Припоминаю, как к нам в часть прибыло служить человек десять парней, призванных из Москвы и ее окрестностей. Особый сорт людей, скажу я вам, эти подмосковные «москвичи». Призваны они были, в основном, из дальнего и ближнего Подмосковья, но апломбу было, как у представителей столичного истеблишмента.
Среди них был лишь один коренной москвич – бывший студент третьего курса, отчисленный за неуспеваемость, но тут же призванный в армию. Этот молодой человек единственный в этой группе был - сама скромность. Остальные работали на московских стройках и заводах, где их и вычислили военкомы. Но гонористыми эти мальчишки были невероятно, и ставили из себя настоящих столичных аристократов. Как сейчас сказали бы – «пальцы веером» и во все стороны…
Так вот, эти «московские аристократы», освоившись на новом месте и осмотревшись, обнаружили за территорией части, где располагался арык, а за ним – бескрайний виноградник, плотные заросли высокой конопли. На эту коноплю, как на сорняк по краю виноградника, никто не обращал внимания до появления этих самых «москвичей». Они ее и сушили. Они ее и вялили. И пыльцу с нее собирали. И все с одной целью – лишь бы покурить «халявную травку». Радости этих мальчишек не было предела. Один из них рассказывал, что уже в те годы, в начале семидесятых, в Москве было модным и обычным делом - побаловаться «травкой». И даже жаловался, что на пустырях, вокруг стройплощадок, милиция с завидным упорством уничтожала все сорняки подряд, дабы неповадно было коноплю искать.
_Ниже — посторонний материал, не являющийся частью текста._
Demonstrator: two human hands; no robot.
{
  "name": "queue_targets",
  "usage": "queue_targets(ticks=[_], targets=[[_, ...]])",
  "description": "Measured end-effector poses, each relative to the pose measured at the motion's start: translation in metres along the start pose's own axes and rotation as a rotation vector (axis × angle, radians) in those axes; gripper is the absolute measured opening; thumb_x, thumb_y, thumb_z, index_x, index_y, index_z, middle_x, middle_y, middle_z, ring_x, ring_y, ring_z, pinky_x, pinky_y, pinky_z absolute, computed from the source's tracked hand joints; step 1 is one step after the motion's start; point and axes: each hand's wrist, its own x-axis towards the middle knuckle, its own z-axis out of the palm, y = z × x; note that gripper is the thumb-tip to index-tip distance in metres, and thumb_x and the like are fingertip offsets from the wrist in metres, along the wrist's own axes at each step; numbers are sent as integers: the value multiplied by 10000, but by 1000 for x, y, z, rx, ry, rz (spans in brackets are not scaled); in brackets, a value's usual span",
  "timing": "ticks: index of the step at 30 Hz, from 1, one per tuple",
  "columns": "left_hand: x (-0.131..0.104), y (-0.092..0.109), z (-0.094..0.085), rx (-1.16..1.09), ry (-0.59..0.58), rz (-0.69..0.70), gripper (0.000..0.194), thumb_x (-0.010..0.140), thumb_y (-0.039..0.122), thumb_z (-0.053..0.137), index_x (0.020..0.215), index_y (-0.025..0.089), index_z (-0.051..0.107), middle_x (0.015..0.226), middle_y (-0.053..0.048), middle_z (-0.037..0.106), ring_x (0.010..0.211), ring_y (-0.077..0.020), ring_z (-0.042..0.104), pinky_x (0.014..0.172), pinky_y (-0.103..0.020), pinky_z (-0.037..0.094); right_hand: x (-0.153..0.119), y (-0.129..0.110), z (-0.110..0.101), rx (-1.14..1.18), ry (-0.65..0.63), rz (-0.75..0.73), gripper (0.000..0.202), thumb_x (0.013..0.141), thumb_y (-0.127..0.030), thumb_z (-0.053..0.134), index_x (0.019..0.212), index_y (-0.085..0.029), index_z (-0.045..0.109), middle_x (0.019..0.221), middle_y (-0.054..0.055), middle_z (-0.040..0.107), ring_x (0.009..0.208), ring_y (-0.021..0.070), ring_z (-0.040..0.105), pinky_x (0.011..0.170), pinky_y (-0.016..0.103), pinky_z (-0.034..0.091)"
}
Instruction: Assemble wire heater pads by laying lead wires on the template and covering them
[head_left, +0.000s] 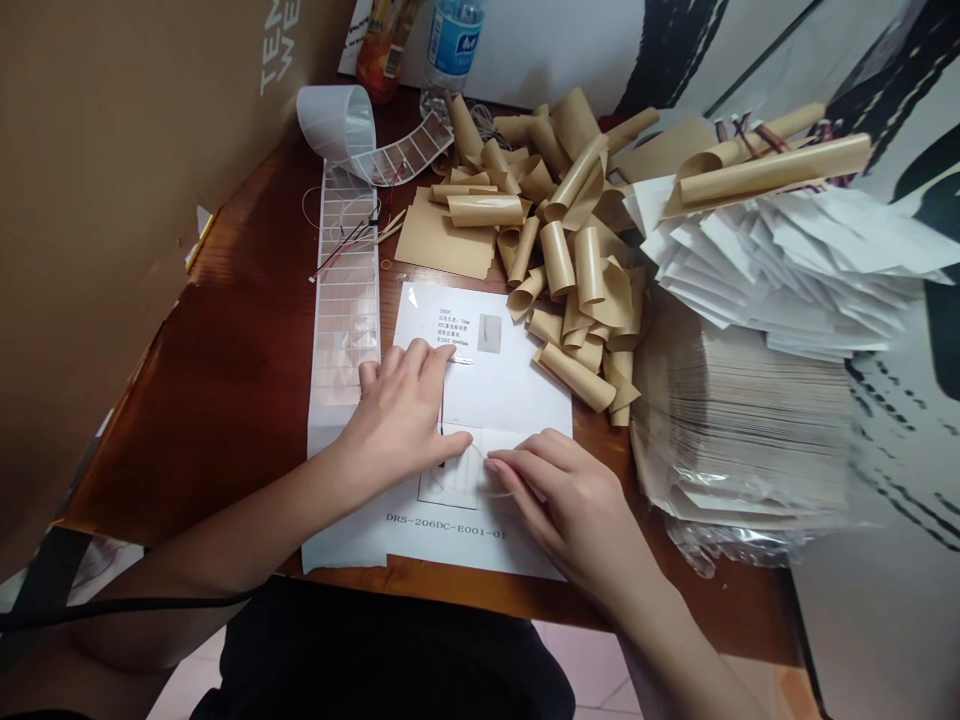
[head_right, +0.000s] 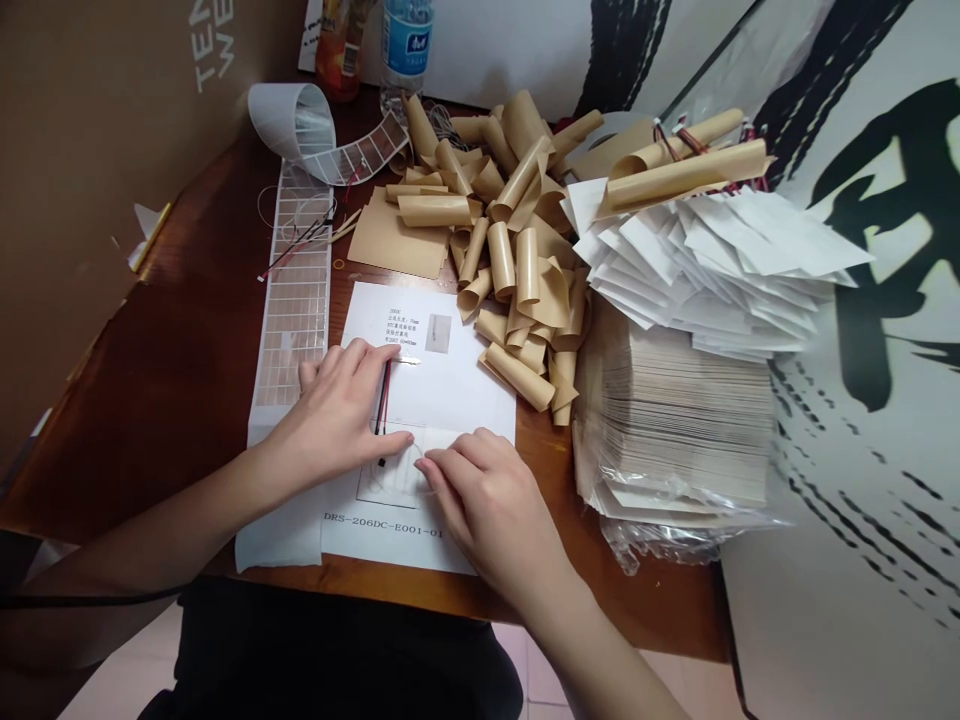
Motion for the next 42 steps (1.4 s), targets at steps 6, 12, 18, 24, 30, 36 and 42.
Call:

Для многих из нас это было откровением и неприятной новостью, что столичная молодежь «западает» на легкие наркотики, поскольку огромному большинству эта напасть в те годы была неведома.
Что же до обнаруженной конопли, то местные посмеивались над потугами москвичей «поймать кайф на халяву», поскольку это не та была «травка». Та, настоящая «травка» произрастала далеко отсюда, в горах Афганистана и Ирана и в Казахских степях.